Sebenarnya pikiran Jeno sudah tak karuan, ia sudah menjadikan sosok ayah Renjun sebagai sosok yang ia curigai adalah yang membuat omeganya saat ini merasakan sakit.
"Kenapa, Jeno? Katakan." Nyonya Lee bertanya bingung, karena ia tau tadi putranya menemaninya tanpa paksaan darinya. Tapi kenapa sekarang Jeno terlihat begitu, tergesa?
Jeno membalas tatapan mamanya yang kini menahan agar langkah mereka berhenti. "Renjun, mungkin tak baik-baik saja."
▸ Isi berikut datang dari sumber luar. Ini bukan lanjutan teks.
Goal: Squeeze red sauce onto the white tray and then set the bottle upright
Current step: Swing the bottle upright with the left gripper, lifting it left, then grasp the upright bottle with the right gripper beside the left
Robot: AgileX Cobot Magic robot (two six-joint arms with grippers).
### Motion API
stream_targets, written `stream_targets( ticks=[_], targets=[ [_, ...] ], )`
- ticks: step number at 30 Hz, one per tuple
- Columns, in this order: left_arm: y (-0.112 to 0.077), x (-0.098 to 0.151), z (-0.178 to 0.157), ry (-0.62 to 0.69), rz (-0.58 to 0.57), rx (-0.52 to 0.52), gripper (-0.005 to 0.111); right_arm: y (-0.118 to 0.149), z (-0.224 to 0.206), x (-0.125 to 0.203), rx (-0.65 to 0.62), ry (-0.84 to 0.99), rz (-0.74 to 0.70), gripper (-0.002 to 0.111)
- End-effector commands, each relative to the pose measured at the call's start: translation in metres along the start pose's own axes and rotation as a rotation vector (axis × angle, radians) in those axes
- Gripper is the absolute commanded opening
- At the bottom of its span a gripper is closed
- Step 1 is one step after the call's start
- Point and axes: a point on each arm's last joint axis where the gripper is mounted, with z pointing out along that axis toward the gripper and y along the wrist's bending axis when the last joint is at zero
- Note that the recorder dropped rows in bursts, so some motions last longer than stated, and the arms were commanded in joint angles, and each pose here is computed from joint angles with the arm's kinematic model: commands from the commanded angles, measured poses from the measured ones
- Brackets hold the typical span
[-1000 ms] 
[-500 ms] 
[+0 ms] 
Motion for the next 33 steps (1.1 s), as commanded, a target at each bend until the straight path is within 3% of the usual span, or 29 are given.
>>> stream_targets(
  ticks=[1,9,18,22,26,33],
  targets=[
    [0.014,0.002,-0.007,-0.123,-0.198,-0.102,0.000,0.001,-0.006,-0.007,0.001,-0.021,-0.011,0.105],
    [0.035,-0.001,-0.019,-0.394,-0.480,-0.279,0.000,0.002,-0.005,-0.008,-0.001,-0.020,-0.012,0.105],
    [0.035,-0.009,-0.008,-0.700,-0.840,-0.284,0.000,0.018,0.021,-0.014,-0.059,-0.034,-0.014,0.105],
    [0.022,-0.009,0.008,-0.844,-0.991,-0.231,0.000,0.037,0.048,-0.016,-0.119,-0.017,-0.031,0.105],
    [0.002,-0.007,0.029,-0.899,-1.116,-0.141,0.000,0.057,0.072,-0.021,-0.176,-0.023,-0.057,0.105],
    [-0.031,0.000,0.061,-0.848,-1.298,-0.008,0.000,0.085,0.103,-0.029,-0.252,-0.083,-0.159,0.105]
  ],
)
Detik berikutnya nyonya Lee langsung menyuruh Jeno bergegas, dan mengatakan ia akan baik-baik saja pulang sendirian.
Semenjak Jeno meninggalkan gedung rumah sakit, pikirannya semakin berkecamuk ia takut nantinya ia akan kembali kesana dengan Renjun yang ia antar. Jeno tak mau hal itu terjadi.
Dan begitu Jeno sampai di kantor milik kakek Renjun, ia langsung menuju ruangan tuan Huang yang sudah ia ketahui. Tak banyak yang bisa menghalangi langkah alpha itu, feromon marahnya menyebar semakin banyak.
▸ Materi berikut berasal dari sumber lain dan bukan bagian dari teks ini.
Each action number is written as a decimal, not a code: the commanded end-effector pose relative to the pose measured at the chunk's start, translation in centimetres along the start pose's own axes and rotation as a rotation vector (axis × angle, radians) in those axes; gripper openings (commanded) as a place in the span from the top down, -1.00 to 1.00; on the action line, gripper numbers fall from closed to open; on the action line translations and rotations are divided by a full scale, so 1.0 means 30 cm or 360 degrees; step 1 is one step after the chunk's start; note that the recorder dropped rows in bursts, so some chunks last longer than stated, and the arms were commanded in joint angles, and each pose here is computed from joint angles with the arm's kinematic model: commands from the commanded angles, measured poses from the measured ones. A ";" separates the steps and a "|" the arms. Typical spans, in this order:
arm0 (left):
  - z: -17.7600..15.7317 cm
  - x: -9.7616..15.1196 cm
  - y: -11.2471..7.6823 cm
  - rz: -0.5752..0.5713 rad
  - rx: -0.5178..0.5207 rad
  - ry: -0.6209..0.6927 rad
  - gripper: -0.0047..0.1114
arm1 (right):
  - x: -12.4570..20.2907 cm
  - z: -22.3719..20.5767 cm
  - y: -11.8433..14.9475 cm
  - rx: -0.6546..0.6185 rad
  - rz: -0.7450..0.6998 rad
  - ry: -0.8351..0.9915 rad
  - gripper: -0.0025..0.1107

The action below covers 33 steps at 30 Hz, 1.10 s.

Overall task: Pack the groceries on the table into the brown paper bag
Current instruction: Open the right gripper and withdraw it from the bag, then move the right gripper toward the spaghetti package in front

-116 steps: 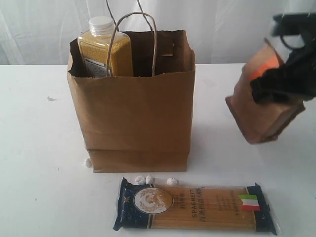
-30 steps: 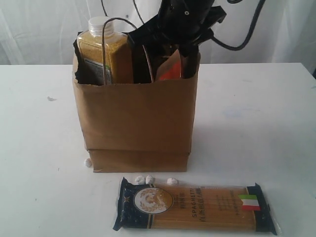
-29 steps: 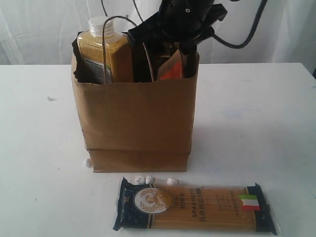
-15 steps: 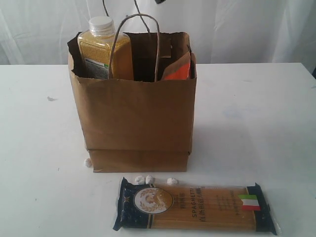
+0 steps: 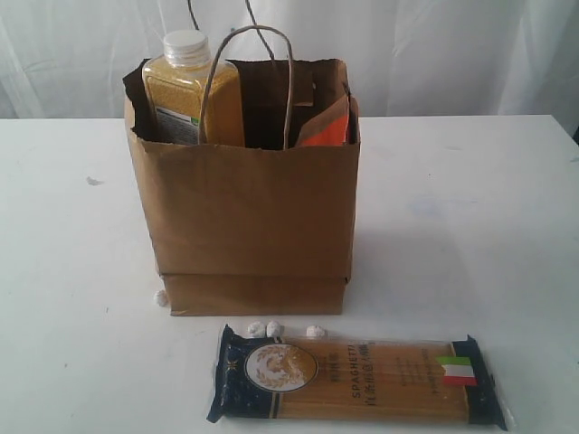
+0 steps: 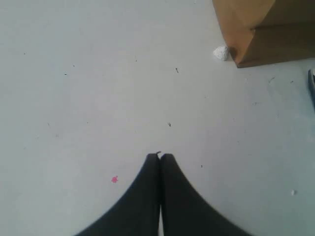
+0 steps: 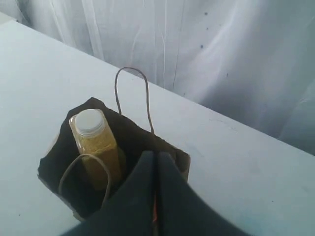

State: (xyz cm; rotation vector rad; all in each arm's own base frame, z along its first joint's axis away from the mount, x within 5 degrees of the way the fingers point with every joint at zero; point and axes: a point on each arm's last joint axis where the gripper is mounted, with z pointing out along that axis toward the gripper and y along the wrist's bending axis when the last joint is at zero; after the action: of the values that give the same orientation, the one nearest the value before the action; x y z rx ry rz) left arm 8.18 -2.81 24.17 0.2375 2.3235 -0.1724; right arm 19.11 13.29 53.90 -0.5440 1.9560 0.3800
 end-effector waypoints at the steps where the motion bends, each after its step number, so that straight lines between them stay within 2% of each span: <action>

Kemarahannya semakin memuncak saat ia membuka pintu dengan kasar, ia menemukan omeganya tergeletak dengan rintihan sakit yang memenuhi ruangan. "Apa yang kau lakukan pada omegaku?!" Jeno berteriak marah.
Tanpa pikir panjang Jeno menendang tubuh ayah Renjun, ia sekarang tak lagi menganggap alpha brengsek itu sebagai ayah dari omeganya. Makhluk sialan yang sudah menyakiti omeganya itu, hanya alpha bajingan yang harus mendapat hukuman karena menyakiti Renjunnya.
Perkelahian antara ayahnya dan alphanya tak membuat Renjun tertarik, napasnya masih terasa menyakitkan. Sesak, air matanya bercucuran dengan tubuhnya yang sudah lemas.
Tuan Huang marah saat Renjun mengatakan ia akan berhenti menuruti permintaan ayahnya, dan hanya akan hidup sebagai omega Jeno. Tuan Huang tak suka dengan perkataan anaknya itu, padahal kemarin ia baru saja mendapat banyak pujian dari kakek Renjun soal pekerjaan yang Renjun kerjakan. Bagaimana pun ia juga senang mendapat pujian sebagai seorang ayah yang memiliki anak yang membanggakan.
Jadi begitu ia mendengar Renjun tak ingin terlibat apapun lagi dengan pekerjaannya, tuan Huang takut tak bisa mendapat apapun lagi dari kakek Renjun. Ia langsung mencekik anaknya itu dengan feromonnya itu, lupa dengan fakta kalau Renjun sudah bukan lagi omega kecil miliknya. Renjun memiliki seorang alpha yang sejak dulu pun dengan terang-terangan memperingatkannya.